Meta is once again settling a privacy complaint, but this one reaches back — way back. As Varietyreports, the company has agreed to pay $90 million to settle a 2012 class action lawsuit accusing the company of violating users' privacy. Facebook allegedly overstepped its bounds in 2010 and 2011 by using tracking cookies that monitored browsing after users signed out, despite promises to the contrary.

The settlement is still pending approval in a Northern District of California court. Attorneys at DiCello Levitt Gutzler were confident, however, following a 2020 Ninth Circuit Court of Appeals opinion that turned the case in their favor. Facebook needed consent for the data collection, the appeals court said, and unlawful use of personal data created "economic harm" even when the data's value remained intact. Meta had succeeded three times in court before the 2020 opinion. The Supreme Court declined to hear Meta's appeal of the Ninth Circuit ruling.

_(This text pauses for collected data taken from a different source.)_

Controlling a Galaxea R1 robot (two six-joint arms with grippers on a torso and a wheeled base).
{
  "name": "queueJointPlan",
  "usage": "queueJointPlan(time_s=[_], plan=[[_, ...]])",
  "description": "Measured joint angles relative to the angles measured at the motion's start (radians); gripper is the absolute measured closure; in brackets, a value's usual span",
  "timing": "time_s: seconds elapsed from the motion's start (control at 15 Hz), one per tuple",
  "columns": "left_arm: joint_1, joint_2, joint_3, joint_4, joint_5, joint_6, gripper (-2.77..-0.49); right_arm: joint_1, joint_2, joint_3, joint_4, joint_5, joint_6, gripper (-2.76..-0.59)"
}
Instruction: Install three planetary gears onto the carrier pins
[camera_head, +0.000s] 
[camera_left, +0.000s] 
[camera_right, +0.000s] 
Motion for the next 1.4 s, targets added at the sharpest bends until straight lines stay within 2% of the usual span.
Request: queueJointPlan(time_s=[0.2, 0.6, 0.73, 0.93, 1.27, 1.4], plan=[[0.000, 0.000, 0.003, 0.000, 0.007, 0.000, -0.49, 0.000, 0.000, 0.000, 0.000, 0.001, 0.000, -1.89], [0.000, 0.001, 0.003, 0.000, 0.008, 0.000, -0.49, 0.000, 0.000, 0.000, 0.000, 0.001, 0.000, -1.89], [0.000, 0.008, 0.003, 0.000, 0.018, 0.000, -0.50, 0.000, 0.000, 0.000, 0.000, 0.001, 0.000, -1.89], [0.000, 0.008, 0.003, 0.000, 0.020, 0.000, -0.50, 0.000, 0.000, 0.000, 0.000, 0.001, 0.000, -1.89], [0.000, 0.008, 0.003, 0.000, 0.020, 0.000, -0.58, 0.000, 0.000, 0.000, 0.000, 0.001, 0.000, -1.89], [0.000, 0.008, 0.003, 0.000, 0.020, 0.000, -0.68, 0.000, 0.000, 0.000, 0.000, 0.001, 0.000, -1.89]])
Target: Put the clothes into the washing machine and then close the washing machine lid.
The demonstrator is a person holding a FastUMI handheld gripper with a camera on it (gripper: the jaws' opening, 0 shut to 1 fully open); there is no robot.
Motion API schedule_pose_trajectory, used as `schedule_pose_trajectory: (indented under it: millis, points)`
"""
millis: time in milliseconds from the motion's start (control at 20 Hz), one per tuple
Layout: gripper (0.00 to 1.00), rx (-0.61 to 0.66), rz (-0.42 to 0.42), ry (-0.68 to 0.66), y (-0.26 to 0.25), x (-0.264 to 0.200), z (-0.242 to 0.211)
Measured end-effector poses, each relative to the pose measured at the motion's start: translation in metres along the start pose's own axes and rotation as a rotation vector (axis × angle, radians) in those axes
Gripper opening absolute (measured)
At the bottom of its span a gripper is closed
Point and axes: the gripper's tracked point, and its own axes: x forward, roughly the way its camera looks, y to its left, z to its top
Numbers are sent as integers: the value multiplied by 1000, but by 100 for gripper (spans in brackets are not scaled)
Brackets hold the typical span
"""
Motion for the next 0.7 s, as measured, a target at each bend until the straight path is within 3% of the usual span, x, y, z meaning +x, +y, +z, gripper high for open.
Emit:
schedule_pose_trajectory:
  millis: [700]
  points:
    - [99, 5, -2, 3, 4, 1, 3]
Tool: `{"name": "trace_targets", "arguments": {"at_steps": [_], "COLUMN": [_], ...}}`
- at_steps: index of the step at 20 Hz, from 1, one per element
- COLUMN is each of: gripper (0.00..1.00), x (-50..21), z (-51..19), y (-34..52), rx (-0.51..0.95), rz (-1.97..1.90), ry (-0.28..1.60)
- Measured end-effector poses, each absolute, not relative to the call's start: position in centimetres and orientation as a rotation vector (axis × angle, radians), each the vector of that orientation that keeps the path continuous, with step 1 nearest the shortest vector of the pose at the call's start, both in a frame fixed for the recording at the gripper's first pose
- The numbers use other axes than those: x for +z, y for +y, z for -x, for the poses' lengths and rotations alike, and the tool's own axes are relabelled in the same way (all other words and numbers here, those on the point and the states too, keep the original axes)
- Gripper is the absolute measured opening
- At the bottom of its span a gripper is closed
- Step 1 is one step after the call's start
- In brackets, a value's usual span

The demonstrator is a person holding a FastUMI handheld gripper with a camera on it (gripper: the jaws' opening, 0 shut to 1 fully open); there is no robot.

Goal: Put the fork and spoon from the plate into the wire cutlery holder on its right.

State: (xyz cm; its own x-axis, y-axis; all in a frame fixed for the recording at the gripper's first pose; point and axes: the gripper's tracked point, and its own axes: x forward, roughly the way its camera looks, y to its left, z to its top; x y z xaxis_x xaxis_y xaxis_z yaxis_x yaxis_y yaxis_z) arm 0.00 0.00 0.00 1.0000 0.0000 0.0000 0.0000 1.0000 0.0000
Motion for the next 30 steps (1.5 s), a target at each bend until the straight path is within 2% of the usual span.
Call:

A Meta spokesperson emphasized the age of the case in a statement to Variety, saying it was in the company's "best interest" to settle and "move past this issue." This is the seventh largest privacy- or breach-related in the US, according to the law firm, with another Facebook case (a $650 million payout over facial recognition) topping the chart.

The settlement won't materially affect your privacy when the issues are long in the past. You also shouldn't expect a significant reward if you can make a claim — class actions like this rarely lead to windfalls for affected users, especially when Facebook has so many members. With that said, the outcome is a reminder that Facebook's privacy issues have existed for a long time, and continue to this day.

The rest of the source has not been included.